Gl. Albo

Ein Bericht von Joachim Munderloh

Nun sollte es endlich soweit sein - nachdem ich bisher ausschließlich im Mittelmeer und in der Karibik getaucht bin, stand Gl. Albo auf dem Plan. Da Alex einen Verweis auf den Campingplatz in der Seeteufel-Homepage hinterlegt hatte, war es möglich, sich die genaue Anfahrtroute ausdrucken zu lassen. So kamen meine Frau und ich am Samstag nach knapp 4 Std. zähem Verkehr gegen 11.00 Uhr an.
Die Wohnwagen-/ Zeltstadt unseres Vereins war schnell gefunden und sofort begannen wir unser Zelt aufzubauen. Eigentlich wollte ich lieber einen Wohnwagen auf dem Campingplatz buchen, aber trotz großer Bemühungen von Susanne, Waldi und Reinhard war nichts zu reservieren. Im Nachherein war das Zelt auch völlig in Ordnung, da an dem Wochenende tolles Wetter war.
Der Tauchbetrieb lief zu der Zeit so, dass ständig kleine Gruppen vom Tauchgang kamen und andere gerade starteten.
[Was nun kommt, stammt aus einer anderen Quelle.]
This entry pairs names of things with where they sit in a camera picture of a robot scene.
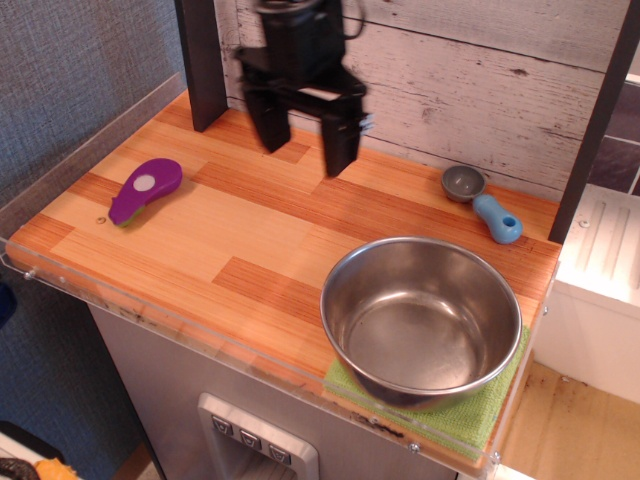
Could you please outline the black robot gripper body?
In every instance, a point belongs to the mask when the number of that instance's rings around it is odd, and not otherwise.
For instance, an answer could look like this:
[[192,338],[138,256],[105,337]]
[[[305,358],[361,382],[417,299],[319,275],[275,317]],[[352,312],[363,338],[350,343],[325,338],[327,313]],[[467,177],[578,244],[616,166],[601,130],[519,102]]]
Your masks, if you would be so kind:
[[255,118],[297,110],[317,118],[361,118],[366,86],[343,65],[341,9],[258,9],[263,47],[241,47],[245,102]]

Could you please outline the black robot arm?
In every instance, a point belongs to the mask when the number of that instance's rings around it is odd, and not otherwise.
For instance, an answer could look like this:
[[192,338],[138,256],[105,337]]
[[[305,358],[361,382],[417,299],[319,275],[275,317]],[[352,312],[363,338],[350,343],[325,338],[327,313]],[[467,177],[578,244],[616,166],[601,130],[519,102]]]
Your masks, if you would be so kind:
[[240,47],[241,88],[263,146],[291,140],[289,112],[320,120],[325,171],[336,177],[358,157],[370,125],[365,84],[342,64],[346,42],[340,1],[258,1],[264,47]]

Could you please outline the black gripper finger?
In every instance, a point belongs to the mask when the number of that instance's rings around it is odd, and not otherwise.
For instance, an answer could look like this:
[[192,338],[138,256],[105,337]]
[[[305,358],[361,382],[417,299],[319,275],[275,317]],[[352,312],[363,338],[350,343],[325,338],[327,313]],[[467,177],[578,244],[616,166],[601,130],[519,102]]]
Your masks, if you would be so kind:
[[337,177],[358,157],[360,139],[373,128],[373,117],[361,97],[338,98],[321,115],[326,175]]
[[288,110],[271,91],[249,88],[243,92],[249,115],[263,146],[270,153],[277,151],[291,139]]
Es mutete ganz entfernt an wie in einem Durchgangslager. Aber auch die Fraktion der Unterhalter war vertreten. Das sind diejenigen, die am Wochenende nur "virtuell" getaucht sind und ansonsten zur allgemeinen Belustigung beigetragen haben; auf diese Art und Weise konnte ich wieder manch coolen Spruch lernen.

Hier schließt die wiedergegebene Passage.